A barn owl called Lily deposits a tattered envelope through the letterbox of a London home. Inside: a handwritten card from King Charles, carried from Balmoral Castle by relay — not of human runners, but of eagles, a red squirrel, a hedgehog wedging the envelope between its spines, a fox, and a deer. The four-minute film, A Very Special Delivery, produced by BBC Studios’ natural history unit and premiered at the Royal Albert Hall on Friday, is pure charm. But the real centennial gift to David Attenborough has teeth.
Gloucestershire Wildlife Trust has designated 11 nature recovery zones spanning 50,000 hectares — roughly eleven times the size of Gloucester — in the broadcaster’s honour. The zones cover parts of the Forest of Dean, the Cotswolds, and the Stroud Commons, forming the backbone of Mission Wild, a £3 million campaign to restore landscapes and reintroduce native species including the Eurasian beaver.

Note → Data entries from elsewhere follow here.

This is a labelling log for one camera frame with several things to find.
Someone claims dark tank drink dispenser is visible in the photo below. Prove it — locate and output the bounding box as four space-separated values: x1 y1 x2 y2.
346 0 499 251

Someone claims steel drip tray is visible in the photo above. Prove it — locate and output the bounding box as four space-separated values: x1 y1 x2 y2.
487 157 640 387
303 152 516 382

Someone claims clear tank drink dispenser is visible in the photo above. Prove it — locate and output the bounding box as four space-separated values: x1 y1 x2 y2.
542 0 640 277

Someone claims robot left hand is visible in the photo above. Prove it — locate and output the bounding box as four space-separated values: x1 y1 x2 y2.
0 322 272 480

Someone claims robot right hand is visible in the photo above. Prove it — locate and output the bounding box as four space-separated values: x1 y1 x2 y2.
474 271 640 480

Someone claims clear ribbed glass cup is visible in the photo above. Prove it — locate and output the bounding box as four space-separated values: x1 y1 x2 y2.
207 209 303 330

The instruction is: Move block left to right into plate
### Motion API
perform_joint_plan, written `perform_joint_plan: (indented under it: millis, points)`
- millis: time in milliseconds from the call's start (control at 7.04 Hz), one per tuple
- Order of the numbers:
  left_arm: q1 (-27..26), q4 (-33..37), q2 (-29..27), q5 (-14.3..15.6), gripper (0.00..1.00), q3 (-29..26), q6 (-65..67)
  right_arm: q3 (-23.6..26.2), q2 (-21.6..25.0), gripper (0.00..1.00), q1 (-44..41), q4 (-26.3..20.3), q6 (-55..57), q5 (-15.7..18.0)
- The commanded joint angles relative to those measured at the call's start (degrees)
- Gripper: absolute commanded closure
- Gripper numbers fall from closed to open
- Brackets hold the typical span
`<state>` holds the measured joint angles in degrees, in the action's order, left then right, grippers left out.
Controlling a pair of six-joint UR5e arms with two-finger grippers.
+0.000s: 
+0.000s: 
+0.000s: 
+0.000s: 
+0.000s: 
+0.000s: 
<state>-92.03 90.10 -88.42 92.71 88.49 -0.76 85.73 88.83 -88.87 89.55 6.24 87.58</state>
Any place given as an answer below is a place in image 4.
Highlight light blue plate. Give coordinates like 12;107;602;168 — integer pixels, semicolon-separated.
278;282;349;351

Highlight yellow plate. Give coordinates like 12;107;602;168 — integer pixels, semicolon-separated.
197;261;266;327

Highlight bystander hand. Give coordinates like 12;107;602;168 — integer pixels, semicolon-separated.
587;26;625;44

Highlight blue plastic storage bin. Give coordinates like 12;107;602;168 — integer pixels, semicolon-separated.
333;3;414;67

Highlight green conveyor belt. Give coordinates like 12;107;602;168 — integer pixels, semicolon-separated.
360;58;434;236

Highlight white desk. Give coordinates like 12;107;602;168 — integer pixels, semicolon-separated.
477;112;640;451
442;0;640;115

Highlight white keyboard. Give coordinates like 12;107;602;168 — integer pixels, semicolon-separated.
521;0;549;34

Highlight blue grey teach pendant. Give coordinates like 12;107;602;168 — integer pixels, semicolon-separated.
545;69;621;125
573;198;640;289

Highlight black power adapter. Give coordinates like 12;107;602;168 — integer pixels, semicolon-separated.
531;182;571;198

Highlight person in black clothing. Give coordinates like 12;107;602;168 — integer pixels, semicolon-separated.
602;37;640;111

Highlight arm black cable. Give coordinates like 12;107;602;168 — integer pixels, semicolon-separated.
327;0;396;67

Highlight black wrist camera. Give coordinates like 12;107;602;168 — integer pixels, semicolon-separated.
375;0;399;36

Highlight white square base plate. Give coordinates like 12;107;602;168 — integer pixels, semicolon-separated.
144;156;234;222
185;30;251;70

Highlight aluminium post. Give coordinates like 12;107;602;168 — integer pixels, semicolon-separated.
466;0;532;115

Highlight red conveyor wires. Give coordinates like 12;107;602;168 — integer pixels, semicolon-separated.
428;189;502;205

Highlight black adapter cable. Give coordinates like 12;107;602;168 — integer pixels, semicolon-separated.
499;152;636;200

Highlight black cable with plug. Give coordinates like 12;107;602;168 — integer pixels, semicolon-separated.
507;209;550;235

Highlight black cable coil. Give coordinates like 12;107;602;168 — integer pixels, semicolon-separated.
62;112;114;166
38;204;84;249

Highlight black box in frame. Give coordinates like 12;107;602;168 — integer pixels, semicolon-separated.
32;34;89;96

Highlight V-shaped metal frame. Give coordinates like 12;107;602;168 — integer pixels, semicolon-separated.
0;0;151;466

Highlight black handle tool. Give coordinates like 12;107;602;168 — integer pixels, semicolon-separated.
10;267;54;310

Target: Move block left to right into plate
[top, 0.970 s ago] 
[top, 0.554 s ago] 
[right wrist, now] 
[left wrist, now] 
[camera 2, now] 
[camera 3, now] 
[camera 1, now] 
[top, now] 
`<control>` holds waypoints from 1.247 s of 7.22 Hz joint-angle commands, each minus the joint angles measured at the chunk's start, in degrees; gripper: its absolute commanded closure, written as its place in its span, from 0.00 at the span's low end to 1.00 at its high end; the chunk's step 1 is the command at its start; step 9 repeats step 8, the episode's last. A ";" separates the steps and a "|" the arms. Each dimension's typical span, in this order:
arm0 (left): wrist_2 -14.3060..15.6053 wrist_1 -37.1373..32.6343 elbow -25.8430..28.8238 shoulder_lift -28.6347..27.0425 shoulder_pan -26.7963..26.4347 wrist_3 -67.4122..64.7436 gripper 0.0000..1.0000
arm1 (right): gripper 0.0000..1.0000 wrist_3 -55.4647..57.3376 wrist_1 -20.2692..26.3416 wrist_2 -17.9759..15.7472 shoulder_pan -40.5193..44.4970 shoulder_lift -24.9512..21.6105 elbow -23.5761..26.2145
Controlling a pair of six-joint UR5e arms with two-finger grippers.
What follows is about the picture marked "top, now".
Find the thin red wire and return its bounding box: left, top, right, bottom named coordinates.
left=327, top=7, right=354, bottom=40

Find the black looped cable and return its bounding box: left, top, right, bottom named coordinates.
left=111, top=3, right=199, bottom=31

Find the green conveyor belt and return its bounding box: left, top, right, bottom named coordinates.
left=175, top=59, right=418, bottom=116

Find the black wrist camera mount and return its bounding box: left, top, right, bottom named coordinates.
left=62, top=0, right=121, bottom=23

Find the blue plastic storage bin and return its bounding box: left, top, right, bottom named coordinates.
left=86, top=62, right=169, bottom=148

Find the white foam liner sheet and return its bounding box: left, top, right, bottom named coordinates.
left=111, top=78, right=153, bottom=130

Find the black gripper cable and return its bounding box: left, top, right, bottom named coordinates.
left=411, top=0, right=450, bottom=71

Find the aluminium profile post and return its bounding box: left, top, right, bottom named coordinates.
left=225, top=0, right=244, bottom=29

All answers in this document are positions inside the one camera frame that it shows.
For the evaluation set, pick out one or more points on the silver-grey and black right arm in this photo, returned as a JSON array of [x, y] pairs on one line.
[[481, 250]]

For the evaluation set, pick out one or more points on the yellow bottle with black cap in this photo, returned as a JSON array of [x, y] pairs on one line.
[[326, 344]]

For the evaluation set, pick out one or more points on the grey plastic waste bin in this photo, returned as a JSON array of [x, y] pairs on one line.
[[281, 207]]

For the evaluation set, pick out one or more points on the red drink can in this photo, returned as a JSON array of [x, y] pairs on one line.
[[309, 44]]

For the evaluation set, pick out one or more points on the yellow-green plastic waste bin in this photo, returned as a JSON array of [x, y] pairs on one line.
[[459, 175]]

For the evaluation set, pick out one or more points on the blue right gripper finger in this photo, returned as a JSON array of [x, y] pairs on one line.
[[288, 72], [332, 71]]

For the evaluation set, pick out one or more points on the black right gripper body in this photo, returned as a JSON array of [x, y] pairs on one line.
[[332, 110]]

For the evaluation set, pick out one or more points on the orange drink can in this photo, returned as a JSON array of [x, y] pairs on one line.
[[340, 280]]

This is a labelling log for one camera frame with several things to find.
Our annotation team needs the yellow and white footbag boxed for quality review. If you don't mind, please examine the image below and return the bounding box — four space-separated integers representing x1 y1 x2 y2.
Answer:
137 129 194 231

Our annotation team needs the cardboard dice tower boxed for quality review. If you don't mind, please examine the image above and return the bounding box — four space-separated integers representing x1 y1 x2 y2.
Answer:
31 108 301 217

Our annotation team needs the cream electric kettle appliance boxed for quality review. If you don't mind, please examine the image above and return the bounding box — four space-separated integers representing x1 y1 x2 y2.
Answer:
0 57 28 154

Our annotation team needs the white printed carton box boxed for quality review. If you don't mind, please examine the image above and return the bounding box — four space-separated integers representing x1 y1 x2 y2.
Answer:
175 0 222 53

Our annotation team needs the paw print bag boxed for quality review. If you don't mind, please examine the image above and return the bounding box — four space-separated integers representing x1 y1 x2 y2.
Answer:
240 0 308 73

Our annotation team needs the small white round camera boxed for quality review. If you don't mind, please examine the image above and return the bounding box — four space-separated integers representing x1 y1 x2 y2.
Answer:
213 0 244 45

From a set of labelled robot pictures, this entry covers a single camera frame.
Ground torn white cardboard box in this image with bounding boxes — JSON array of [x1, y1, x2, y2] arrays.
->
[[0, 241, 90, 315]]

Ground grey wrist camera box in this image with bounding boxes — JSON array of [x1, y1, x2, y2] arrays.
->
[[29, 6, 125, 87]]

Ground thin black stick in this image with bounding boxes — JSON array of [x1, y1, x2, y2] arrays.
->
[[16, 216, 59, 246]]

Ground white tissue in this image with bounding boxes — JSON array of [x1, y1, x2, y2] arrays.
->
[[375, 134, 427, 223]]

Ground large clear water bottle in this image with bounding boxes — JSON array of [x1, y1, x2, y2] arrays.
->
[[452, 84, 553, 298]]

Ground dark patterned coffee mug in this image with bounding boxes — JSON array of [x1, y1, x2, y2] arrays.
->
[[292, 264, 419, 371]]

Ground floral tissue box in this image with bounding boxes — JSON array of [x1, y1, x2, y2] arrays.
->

Andrew McLaughlin, CEO of the trust, said Attenborough “set the standard” when he opened their conservation centre at Robinswood Hill in 1992. “Sir David’s always been very clear about that need to act with urgency and scale,” he told the BBC. The designations aim to make reserves more resilient to climate change — a pointed move in a county the Met Office named the driest in western England in 2025.
Attenborough said he had hoped to celebrate “quietly.” Instead, tributes arrived from across the world: a parasitic wasp named Attenboroughnculus tau at the Natural History Museum, tributes from Kew Gardens to the Australian Museum in Sydney, and accolades from Chris Packham, who called him “the greatest ambassador for life on Earth the planet has and will ever see.”
At COP26 in Glasgow, Attenborough told a younger generation: “In yours, you could and should witness a wonderful recovery.” In the Cotswolds and the Forest of Dean, that recovery now has 50,000 hectares to start.